I was enjoying a day of blog-hopping on Wednesday. Since I am new to this adventure, I was hopping to as many blogs as my kids would allow and very much enjoying the diversity that I was finding. But one blog stopped me cold. She had a countdown to the return of her deployed husband. I couldn't read further...my blog hopping was done. I apologize now to her for not staying on her site longer or leaving a comment, but the memories her countdown conjured up were not ones that I wanted to entertain.
I know exactly what it's like to send a husband to war. I don't talk about the experience...no one really wants to know what the spouse left behind goes through, feels, fears. No one wants to let her cry and confess her deepest darkest thoughts...the reality of War is very scary. Please indulge me for just a moment:
I remember, very vividly, the birth of our 2nd born son, Tyson (he is now 7 1/2). It was a cold morning of a normal spring blizzard. I drove myself to the hospital for my scheduled induction leaving my 4 year old in the apartment with Great Grandma for the day. My OB/GYN had approved inducing me early in hopes that daddy would get to come home and meet his child before he left for war. He had been at mobilization station for the last 3 months, and their unit had just received orders to leave for Iraq.
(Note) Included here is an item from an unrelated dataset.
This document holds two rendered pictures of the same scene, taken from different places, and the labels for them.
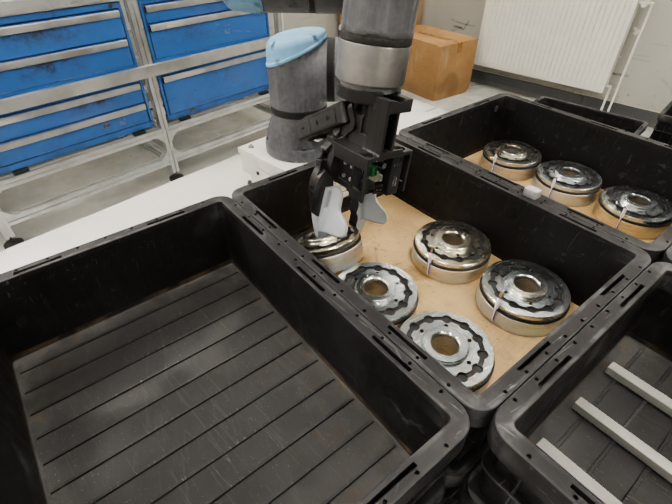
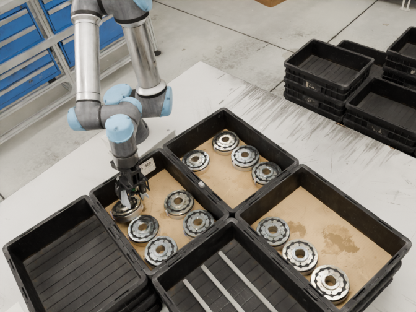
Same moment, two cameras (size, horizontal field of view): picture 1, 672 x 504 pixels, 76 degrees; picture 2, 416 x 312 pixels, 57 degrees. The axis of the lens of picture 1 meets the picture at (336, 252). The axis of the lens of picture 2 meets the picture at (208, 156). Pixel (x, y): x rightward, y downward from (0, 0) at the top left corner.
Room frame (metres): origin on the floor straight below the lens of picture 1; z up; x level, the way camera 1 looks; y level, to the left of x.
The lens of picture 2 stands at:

I won't bore you with the details of delivery-they are all terrible, aren't they? Actually, all of my deliveries have been very joyous...but this one was different. All the nurses and staff new my predicament, but nobody really wanted to say anything. There was an obvious discomfort that hung in the air that day...for everyone.
After a very horrible and hard delivery, my new baby Tyson was swiftly taken by a team that rushed into my room. The cord had been wrapped around his teeny-tiny neck. As they took him, I had no one to hold my hand, to kiss my forehead, to share a tear. I held my head high and didn't cry as they stitched me up and left me in the room.....all alone...still having not brought my baby back. Loneliness is very loud...it echoed throughout that delivery room. It mocked me from every corner. I have never before felt.......so alone.
I was taxied to my shared room and soon after arrival, they brought my sweet babe to me....all swaddled, and clean, and awake. He was the most beautiful site to behold. I just stared at that boy.....wondering.....will he know his daddy, will I be able to raise him, how am I going to do do this, I feel so lost, who is going to help me, what am I going to do.....will he ever know his daddy? I got very little sleep that night......loneliness and raw fear are demons in the dark of the night. I just held my new little guy and wondered....and never cried.
Daddy arrived the next day....to a rush of family who wanted to hug him and meet the baby. It was all very overwhelming....everyone wanted some time...and I didn't get any. He was home for 3 days, and we never had a moment together. And no one, no one, asked me how I was doing, squeezed my hand to say "I've got your back", held me so I could cry. No one. And so....I never cried.
We took my husband to the airport- the weather was nice the days he was home, but today it was very cold; the wind slapped with anger. I hugged him goodbye, gave him a kiss, and watched him walk to his plane...hoping I would see his face again. My chin was steady and my head was held high as, without a tear, I took my boys home- a single mommy to two little men. The thoughts that echoed in my mind were pushed into a deep dark hidden place. The luxury of entertaining these thoughts wasn't an option. After all, I had to be a mommy.
It was 7 weeks before I spoke to my husband again. We communicated through letters which I still have in a sacred box that no one gets to touch. The elation of finding his letter in my mailbox was intoxicating. I would rip it open like a kid on Christmas morning. For weeks, I would read and re-read his words until the next letter arrived. I would hold it close to my heart, I would smell it hoping it would contain some scent of my hubby. It was all I had of him.
But in that year that he was gone, I don't remember crying. It really wasn't an option- I had two precious babies to protect, raise, and influence. Even now, this memory doesn't bring tears- I simply won't allow it. My husband leaves for his second deployment in May to Afghanistan. The news was jolting and threatened an eruption of emotions. But I clenched my jaw, bit my lip, and had the conversations with my husband (for the second time in our marriage) about his funeral and burial wishes and plans for our kids. We haven't told our boys-it's not news they need to be concerned with yet. I push the thoughts, fears, what ifs down deep every day....I don't allow them to affect me....after all, I have 4 precious blessings to protect. I am a mom, a proud military wife..........and I can't cry. I won't cry. I am a big girl...........................and big girls don't cry.